In light of these facts, this part of the Plaintiff’s clan is just 22m2 square meters among the 8,90m2 in total land and 171m2.

(c) Fair compensation for losses;

(4) In full view of the purport of the entire pleadings as to the appraisal result of the appraisal on the non-party 2 of the first instance court, the appraisal result of the appraisal on the non-party 1’s entrustment of appraisal on the non-party 1 and the appraisal result of the above appraiser 1’s entrustment of appraisal on the non-party 2 (hereinafter “court appraiser”) and the overall purport of the pleadings, the court appraiser divided the land of this case into 607 square meters (number 3 omitted), Masan-ri (number 1, 3 omitted), Masan-ri (number 4 omitted), Masan-ri (number 2, 625 square meters) and 1,625 square meters (number 4 omitted), Masan-ri (number 5 omitted), 8,000 square meters (number 5 omitted), 9,500 square meters (number 6 omitted), 9,500 square meters of land into individual land standards, 4,000 square meters of land, and 3,000 square meters of land.

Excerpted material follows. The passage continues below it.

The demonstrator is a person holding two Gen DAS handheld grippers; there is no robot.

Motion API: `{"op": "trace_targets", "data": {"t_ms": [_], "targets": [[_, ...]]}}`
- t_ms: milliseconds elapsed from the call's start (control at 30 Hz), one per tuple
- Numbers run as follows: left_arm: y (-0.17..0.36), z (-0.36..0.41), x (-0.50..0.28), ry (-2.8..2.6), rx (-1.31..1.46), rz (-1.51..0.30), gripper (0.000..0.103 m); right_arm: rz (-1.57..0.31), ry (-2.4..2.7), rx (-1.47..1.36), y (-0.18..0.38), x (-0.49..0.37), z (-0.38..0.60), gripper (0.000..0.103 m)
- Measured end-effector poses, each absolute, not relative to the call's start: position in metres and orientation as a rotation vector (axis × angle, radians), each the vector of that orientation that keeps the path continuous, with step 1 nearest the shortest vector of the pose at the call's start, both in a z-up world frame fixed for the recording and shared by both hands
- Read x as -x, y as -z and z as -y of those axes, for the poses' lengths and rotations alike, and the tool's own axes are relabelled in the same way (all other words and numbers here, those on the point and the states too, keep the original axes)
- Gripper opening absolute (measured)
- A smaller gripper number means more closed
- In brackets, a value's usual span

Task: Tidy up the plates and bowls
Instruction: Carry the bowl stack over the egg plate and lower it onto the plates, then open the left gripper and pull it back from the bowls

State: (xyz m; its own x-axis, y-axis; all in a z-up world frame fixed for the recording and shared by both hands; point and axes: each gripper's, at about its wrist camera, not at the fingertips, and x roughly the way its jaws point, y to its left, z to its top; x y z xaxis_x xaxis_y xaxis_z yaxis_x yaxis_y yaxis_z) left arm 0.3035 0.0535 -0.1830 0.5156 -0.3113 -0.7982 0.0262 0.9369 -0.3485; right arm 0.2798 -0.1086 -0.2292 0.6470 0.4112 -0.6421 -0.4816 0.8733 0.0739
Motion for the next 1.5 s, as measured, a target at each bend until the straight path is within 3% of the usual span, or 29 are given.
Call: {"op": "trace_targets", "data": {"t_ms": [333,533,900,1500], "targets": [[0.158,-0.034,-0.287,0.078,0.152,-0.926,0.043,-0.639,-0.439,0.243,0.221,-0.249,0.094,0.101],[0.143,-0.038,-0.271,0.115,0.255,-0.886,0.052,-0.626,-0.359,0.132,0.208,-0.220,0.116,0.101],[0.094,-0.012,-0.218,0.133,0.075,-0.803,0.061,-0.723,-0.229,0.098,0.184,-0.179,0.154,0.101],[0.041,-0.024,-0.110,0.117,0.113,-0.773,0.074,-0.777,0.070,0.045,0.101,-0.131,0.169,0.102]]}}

In addition to 1,00 square meters in the current status of land category (1 omitted) of the Plaintiff’s land subject to expropriation in the main sentence of 30,000 square meters, 221, 459, 101, 483, 200 miscellaneous land (30784,900 miscellaneous land), 2459, 200 miscellaneous land, 111, 115, 585, 60 (207 42,208, 408, 4748, 205, 4748, 205, 308, 205, 4748, 205, 307, 4740, 305, 207, 305,47, 305,47, 305,47, 305,47, 305,47, 305,47, 307, 147,437,47, 3044

On the other hand, in assessing the legitimate compensation for losses, the judgment did not reflect the development gains arising from the openings of the road for urban planning facilities between Maamamamam-Masan in assessing the land 5,6,10, and the land 4 was assessed as a road which is not a non-unclaimed site. The assessment was based on the premise that the current status of 171 square meters in total of 8,9 and 171 square meters is 74 square meters. However, the court’s assessment was based on the premise that there was no such errors, as well as that there was no such errors, and that the court’s assessment was more appropriate assessment and assessment of the compensation for each land of this case, such as presenting the basis for further calculation

Therefore, the defendant is obligated to pay to the plaintiff 1 64,69,400 won (=737,034,400 won - 672,35,000 won - 672,335,000 won) and to pay damages for delay at the rate of 5% per annum prescribed by the Civil Act from August 18, 2011 to October 24, 2012, which is the day following the date of first instance judgment, which is the day of first instance judgment; 20% per annum prescribed by the Act on Special Cases concerning the Promotion, etc. of Legal Proceedings from the next day to the day of full payment; 12,075,600 won per annum from the day after the day of second instance judgment to the day of full payment; 12,075,600 won per annum from the day after the day of second instance judgment to the day of 20% per annum 215,214,201.

3. Conclusion

Therefore, the appeal by the plaintiffs is with merit, and the part against the plaintiffs in the judgment of the court of first instance is revoked, and 5% per annum from August 18, 201 to October 24, 2012, and 20% per annum from the next day to the day of full payment, 50,790,900 won per annum from September 13, 201 to October 24, 201, and 20% per annum from the next day to the day of full payment, 5% per annum from September 24, 201 to the day of full payment, and 5% per annum from the next day to October 24, 2012, and 20% per annum from the next day to the day of full payment. The defendant's incidental appeal is dismissed. It is so decided as per Disposition.

Judges Lee Jae-won (Presiding Judge) et al.